Chihiro Intelligent Gaoyang: RobotGPT-1 stage has arrived, 4 years later to reach the 3.5 stage | MEET 2025

#News ·2025-01-06

My definition of embodied intelligence is very simple, is to help humans do all kinds of things, such as helping our grandparents care for the elderly.

……

It doesn't make sense to define the L1-L5 level of embodied intelligence right now, the core criterion is what practical problems our robots can solve.

The trend of embodied intelligence is hot, and there are not many people who dare to assert it, and Gao Yang is one.

图片

He is an assistant professor at the Institute of Cross-Informatics at Tsinghua University, and received his PhD from the University of California, Berkeley, where he completed postdoctoral research with Pieter Abbeel and others. At present, he heads the Embodied Vision and Robotics (EVAR Lab), which focuses on empowering robots with artificial intelligence technology and is committed to creating a general embodied intelligence framework, and the ViLa algorithm proposed by him is adopted by Figure AI.

In 2024, Gao Yang co-founded Chianxun Intelligence, an embodied intelligence company. This company is also known as the Chinese version of Figure 01,1 year to quickly complete three rounds of financing, including seed round + angel round 200 million.

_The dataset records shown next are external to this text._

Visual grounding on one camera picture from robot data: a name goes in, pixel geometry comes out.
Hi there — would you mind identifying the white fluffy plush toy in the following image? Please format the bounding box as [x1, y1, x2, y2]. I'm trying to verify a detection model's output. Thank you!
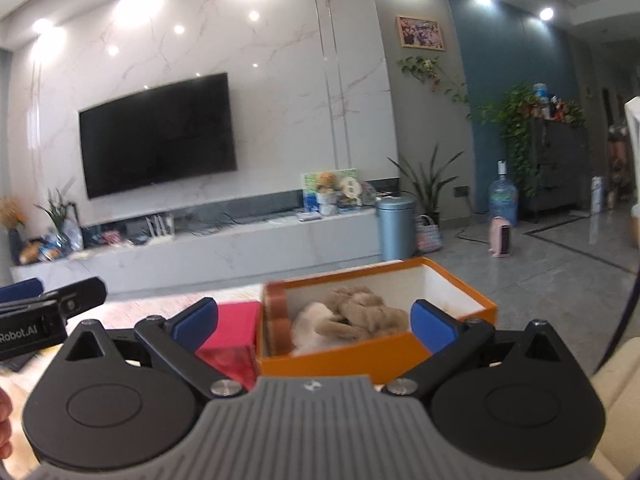
[290, 301, 346, 356]

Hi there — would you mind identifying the white wireless router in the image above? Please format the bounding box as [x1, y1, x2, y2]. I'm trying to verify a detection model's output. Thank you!
[145, 213, 176, 245]

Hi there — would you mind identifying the blue water jug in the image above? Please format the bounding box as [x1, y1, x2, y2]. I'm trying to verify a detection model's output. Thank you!
[488, 160, 519, 228]

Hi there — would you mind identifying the dark grey cabinet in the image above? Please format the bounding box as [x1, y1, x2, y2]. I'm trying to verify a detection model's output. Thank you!
[530, 117, 591, 223]

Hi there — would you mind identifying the red lidded clear box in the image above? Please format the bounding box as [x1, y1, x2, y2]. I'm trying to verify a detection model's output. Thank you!
[195, 301, 263, 392]

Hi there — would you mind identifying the tall leafy potted plant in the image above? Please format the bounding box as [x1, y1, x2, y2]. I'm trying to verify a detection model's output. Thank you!
[387, 145, 466, 226]

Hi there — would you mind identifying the woven checked basket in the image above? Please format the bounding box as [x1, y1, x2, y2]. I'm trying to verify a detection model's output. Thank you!
[415, 215, 443, 256]

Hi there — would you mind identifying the hanging ivy on wall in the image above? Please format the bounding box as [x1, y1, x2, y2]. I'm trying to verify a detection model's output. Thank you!
[397, 56, 471, 106]

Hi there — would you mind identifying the brown teddy bear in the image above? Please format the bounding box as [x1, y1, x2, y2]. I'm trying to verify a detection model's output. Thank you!
[315, 172, 337, 216]

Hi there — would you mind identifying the wooden framed picture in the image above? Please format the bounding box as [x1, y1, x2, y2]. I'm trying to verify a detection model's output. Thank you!
[396, 15, 446, 52]

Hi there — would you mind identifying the person's left hand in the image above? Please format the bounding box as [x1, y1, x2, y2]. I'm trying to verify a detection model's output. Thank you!
[0, 390, 13, 461]

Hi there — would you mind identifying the grey marble television console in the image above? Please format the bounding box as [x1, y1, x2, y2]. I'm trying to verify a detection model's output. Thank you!
[10, 207, 383, 296]

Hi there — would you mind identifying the orange dried flowers vase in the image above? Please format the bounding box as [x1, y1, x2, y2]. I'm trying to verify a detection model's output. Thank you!
[0, 196, 28, 263]

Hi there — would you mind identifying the dark notebook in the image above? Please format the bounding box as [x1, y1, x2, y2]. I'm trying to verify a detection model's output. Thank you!
[0, 350, 41, 373]

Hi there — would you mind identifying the black wall television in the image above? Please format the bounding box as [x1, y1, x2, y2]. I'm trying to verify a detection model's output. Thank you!
[78, 72, 237, 200]

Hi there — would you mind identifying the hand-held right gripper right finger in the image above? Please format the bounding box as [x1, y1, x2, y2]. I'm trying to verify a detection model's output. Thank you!
[382, 299, 573, 396]

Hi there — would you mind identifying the trailing ivy on cabinet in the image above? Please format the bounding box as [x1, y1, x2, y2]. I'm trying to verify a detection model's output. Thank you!
[480, 85, 586, 201]

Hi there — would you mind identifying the orange cardboard box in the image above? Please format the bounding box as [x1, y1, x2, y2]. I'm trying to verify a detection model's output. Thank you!
[256, 257, 498, 391]

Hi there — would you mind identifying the pink space heater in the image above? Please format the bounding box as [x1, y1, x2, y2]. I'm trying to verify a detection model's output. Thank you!
[489, 216, 514, 259]

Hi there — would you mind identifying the green picture board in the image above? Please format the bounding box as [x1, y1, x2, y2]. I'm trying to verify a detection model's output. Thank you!
[301, 168, 358, 216]

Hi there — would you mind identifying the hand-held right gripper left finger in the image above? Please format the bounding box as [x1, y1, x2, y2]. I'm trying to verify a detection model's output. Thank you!
[62, 297, 248, 398]

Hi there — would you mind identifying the blue metal trash can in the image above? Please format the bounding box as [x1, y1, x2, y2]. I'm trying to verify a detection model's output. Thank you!
[375, 195, 417, 263]

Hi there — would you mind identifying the green plant in vase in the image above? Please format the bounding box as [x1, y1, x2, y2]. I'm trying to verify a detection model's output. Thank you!
[34, 189, 83, 251]

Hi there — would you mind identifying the brown plush rabbit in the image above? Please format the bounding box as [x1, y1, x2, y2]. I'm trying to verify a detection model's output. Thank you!
[312, 286, 411, 343]

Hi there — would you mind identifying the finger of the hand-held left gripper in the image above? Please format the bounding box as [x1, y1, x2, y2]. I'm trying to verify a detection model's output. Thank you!
[42, 276, 108, 318]
[0, 277, 45, 305]

At MEET 2025 Intelligent Future Conference, Qubit invited Dr. Gao Yang to deeply discuss the development status and future of embodied intelligence, from the dimensions of model architecture, data, and industrial landing.

Core idea

  • The definition of embodied intelligence is that robots can do all kinds of things for us.
  • The maturity of AI and robot manufacturing has spawned the embodied intelligence industry.
  • Embodied intelligence should reduce the dependence on manual data collection.
  • It doesn't make sense to define embodied intelligence L1-L5 right now, and it will stay at L2.99 for a long time.
  • We have reached phase 1.0 of RobotGPT and the principle is established; After 4 years you can reach the RobotGPT-3.5 stage.
  • The hope is that 10 percent of the world's population will have their own robot in 10 years.

(In order to better present Gao Yang's point of view, qubits are combed as follows on the basis of not changing the original meaning)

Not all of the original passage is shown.